Un fascicolo che il sindaco consegnerà alla sua erede designata Letizia Moratti quando la incontrerà venerdì prossimo, 10 febbraio, come strumento utile di lavoro. Ma già anticipa che secondo il sondaggio «il 30,3 per cento dei milanesi chiede di potenziare la rete dei trasporti pubblici urbani ed extraurbani, ed è la priorità per otto zone su nove». Esigenza che viene denunciata soprattutto in zona 4 (Vittoria-Forlanini, dal 36% degli intervistati) e nella 3 (Venezia-Città Studi-Lambrate, con il 33%). Solo in zona 2 (Centrale-Gorla-Turro-Greco) «la sicurezza viene indicata come una priorità assoluta», con il 28,6% delle richieste. Dati che suonano in contrasto con quelli indicati dalla candidata della Cdl, che nei giorni scorsi ha segnalato la sicurezza come prima richiesta per almeno tre zone, e ne ha percepito un’esigenza diffusa dai primi giri nei quartieri. «Con questi dati non voglio contestare quelli della Moratti, ma dare il giusto peso - precisa Albertini -. Un conto è fare un’indagine demoscopica intervistando un campione rappresentativo, un altro è attenersi alle sensazioni, raccolte nei quartieri dove si ascoltano solo le proteste e le volontà di miglioramento o le segnalazioni sul blog del suo sito internet, dove sappiamo che si fa avanti solo chi intende segnalare un disservizio».
Nella classifica degli aspetti che, come hanno chiesto i sondaggisti, «dovrebbero essere ulteriormente privilegiati per rendere la città sempre più vivibile e a misura d’uomo», a trasporti e sicurezza seguono la richiesta di più aree verdi (20,9%) e politiche per disincentivare l’uso dell’auto (19,4%). «Responsabilizzare il cittadino e sollecitare il suo senso civico» è una priorità per il 14% degli intervistati, più sentita addirittura rispetto a servizi sociali migliori (13,1%) o maggiori politiche per l’infanzia.
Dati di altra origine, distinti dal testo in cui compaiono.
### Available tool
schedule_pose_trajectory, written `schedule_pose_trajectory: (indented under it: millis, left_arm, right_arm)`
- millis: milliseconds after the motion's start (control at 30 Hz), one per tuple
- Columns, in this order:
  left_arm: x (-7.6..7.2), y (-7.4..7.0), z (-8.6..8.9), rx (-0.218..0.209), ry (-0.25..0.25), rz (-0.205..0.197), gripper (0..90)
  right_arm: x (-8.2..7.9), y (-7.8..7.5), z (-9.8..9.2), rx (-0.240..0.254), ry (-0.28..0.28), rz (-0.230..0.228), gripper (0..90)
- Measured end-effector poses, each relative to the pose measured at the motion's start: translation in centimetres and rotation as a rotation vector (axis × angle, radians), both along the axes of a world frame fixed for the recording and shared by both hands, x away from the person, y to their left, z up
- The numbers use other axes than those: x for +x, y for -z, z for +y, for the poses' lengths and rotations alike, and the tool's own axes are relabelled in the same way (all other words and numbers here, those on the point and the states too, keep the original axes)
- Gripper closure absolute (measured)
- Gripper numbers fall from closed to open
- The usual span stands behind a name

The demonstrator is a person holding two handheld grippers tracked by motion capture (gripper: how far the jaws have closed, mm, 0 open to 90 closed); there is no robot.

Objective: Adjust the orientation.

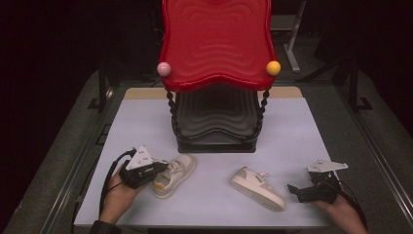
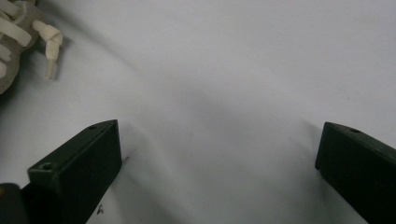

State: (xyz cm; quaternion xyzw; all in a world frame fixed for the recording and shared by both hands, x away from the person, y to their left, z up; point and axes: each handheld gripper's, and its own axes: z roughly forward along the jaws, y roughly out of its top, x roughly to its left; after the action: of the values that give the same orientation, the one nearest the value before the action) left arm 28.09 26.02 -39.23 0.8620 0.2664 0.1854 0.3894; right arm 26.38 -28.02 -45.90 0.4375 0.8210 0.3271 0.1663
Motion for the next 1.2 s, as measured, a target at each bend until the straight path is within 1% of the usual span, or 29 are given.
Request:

Il sindaco confessa di essersi «sorpreso» di fronte alla percentuale dei cittadini che si dicono favorevoli ad introdurre pedaggi a pagamento per le auto che entrano in città, vincolando le entrate a investimenti per servizi legati alla mobilità e al trasporto pubblico: il 43,9 per cento (suddiviso tra il 27,9% che vorrebbe far pagare il ticket solo ai non residenti e il 16% per cui dovrebbero contribuire tutti). Se il 15,4 per cento è indeciso o non risponde, il 41 per cento dei contrari è comunque inferiore al fronte del sì, che giunge forte e chiaro soprattutto dalla zona 4 (Vittoria-Forlanini) e dalla 8 (Fiera-Gallaratese-Quarto Oggiaro). «Quasi il 44% dei milanesi - osserva Albertini - è già favorevole al congestion charge anche se finora se ne è parlato solo astrattamente, senza sapere quanto costa e cosa può produrre, e nonostante la campagna negativa che gli si è già scatenata contro. A Londra prima dell’introduzione del road pricing la percentuale di contrari era la stessa ma c’erano più indecisi, mentre qui i favorevoli battono già i contrari, nonostante neanche i Verdi mi abbiano voluto dare ragione».